Tonight there was another new place not visited before although 2 years previously our very first stay with Vrienden op de Fiets had been at Alkmaar, just 9 miles from Hoorn, today's destination. The obvious route would be to go via Amsterdam but we rarely do obvious, that would be too easy, instead I had decided in my infinite wisdom that it might be fun to ride across the Houtribdijk, a 27km dyke that runs from Lelystad to Enkhuizen. Two years ago we had ridden from Alkmaar to Leeuwarden across the Afsluitdijk so we had some experience in what to expect. Did I consider the wind direction in my plans, er no.
Up until now the weather had been the best we had ever experienced touring, really exceptional and although we are racking up the miles the wind on the whole been very kind to us. No great surprise then that today it was blowing from the north west, a bit more effort was going to be required, oh well. As we cycled off the sun was again shining and once more we were heading north, first however there was the little matter of stopping at the first supermarket to stock up for the day.





We usually took it in turns each day to go in and select what to eat, luckily we have the same tastes so Vla is always a must, plus something sweet and bread with spreadable cheese of some sort..
Back on the road Flevoland was not too distant, a very unique place, it was once the bottom of the sea! First we picked up a cycle track that ran alongside the stretch of water that separates Flevoland from the mainland. Cycle paths here are almost always silky smooth and wide enough to accommodate several bikes side by side, we managed to find one that was decidedly narrow, so narrow in fact that passing other cyclists coming from the opposite direction when everyone had panniers required skill and nerve, naturally the dutch never batted an eyelid, it did however restrict us to a very slow pootle when we got behind a traffic jam of bikes.

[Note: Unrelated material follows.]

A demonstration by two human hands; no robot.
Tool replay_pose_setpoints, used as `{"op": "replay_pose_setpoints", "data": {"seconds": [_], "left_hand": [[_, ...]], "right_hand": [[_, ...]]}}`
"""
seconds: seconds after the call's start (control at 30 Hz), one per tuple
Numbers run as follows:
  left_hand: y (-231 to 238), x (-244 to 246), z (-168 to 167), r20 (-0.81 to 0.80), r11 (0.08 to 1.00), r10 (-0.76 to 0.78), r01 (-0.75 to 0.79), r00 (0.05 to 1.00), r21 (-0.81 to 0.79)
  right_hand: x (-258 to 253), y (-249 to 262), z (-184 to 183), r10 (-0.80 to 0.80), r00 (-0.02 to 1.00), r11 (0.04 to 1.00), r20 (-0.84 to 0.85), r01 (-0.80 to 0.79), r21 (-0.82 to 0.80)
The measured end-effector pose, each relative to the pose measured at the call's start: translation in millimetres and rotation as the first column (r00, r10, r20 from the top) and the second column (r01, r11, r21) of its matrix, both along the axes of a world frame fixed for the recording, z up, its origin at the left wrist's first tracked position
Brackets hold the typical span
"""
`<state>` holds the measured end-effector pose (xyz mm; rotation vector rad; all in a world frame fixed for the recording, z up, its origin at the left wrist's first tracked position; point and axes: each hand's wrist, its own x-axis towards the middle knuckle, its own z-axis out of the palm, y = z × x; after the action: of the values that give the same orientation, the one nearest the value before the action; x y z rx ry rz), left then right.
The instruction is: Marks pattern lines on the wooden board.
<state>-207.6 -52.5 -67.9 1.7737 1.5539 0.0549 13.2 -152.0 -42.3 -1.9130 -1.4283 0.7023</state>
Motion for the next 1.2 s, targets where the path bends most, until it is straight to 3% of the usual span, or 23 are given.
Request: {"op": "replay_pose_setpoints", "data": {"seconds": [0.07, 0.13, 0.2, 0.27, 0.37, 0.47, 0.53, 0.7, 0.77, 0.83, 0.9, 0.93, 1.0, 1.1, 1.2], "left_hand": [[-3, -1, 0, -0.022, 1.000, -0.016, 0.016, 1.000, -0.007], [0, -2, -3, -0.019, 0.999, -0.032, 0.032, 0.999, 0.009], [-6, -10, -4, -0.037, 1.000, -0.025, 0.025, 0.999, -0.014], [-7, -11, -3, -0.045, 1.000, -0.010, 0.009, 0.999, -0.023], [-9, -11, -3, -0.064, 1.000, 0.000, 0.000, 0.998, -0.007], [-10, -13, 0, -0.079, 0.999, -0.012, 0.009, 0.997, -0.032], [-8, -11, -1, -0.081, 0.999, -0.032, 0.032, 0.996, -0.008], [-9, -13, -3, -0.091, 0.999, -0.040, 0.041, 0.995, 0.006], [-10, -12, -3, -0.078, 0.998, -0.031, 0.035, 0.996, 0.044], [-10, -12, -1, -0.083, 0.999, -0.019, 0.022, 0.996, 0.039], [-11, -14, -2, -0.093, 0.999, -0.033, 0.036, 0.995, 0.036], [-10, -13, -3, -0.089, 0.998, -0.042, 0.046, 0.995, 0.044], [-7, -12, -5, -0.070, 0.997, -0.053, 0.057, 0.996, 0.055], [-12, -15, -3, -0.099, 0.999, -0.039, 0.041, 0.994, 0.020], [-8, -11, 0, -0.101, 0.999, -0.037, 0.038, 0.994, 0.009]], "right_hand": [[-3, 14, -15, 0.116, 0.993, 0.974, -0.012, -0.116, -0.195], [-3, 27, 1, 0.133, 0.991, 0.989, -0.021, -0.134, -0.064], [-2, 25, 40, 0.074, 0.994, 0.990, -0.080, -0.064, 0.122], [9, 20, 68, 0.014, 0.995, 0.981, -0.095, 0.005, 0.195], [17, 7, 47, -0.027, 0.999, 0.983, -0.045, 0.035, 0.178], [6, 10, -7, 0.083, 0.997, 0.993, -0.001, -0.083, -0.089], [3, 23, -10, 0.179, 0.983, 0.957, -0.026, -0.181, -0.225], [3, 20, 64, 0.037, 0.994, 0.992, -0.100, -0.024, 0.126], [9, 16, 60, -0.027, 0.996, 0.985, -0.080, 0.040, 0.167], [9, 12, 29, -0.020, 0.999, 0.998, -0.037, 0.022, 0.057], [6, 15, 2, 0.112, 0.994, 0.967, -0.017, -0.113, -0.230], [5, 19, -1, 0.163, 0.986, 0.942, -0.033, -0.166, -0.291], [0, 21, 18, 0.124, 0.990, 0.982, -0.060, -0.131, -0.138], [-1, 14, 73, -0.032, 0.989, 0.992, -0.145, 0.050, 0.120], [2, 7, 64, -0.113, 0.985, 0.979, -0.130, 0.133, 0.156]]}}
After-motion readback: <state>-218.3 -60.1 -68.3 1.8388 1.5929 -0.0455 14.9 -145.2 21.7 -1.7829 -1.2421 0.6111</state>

From here we crossed to Zeewolde and had our elevenses by a harbour. At some point we would cross last years route but today it was to be directly into the wind, north west to Lelystad. Long straight paths that made it difficult to get lost, just crossing an occasional road, but these were few and far between. Ahead we could see a roadie, the only other cyclist we had seen for a while going the same way as us. The temperature was probably in the high twenties and the speedometer was reading 18.2 mph into the wind, I gathered this might be a bit of training thrown in to the touring holiday, it certainly felt that way when we overtook the roadie who must have got the fright of his life, I just smiled and shrugged at him apologetically while at the same time trying to project a look that said 'nothing to do with me, I'm just following". He did try to stay with us but the gap gradually grew until he was a distant red speck behind us.
A big chunk of Flevoland is forest, so it was with some relief that we entered the shade of this huge tract of woodland criss crossed by cycle paths.





Not far now to Lelystad, but not advisable to ride through the centre unless you knew it well, we had done this last year with an unwell dr_pink and got thoroughly lost [I need to finish that diary off]. Sensibly we headed for the coast and at one point cycled up a stretch of road we had ridden last year when we had stayed here. Staying on the coast we stopped for a sorely needed lunch stop opposite an unusual ship.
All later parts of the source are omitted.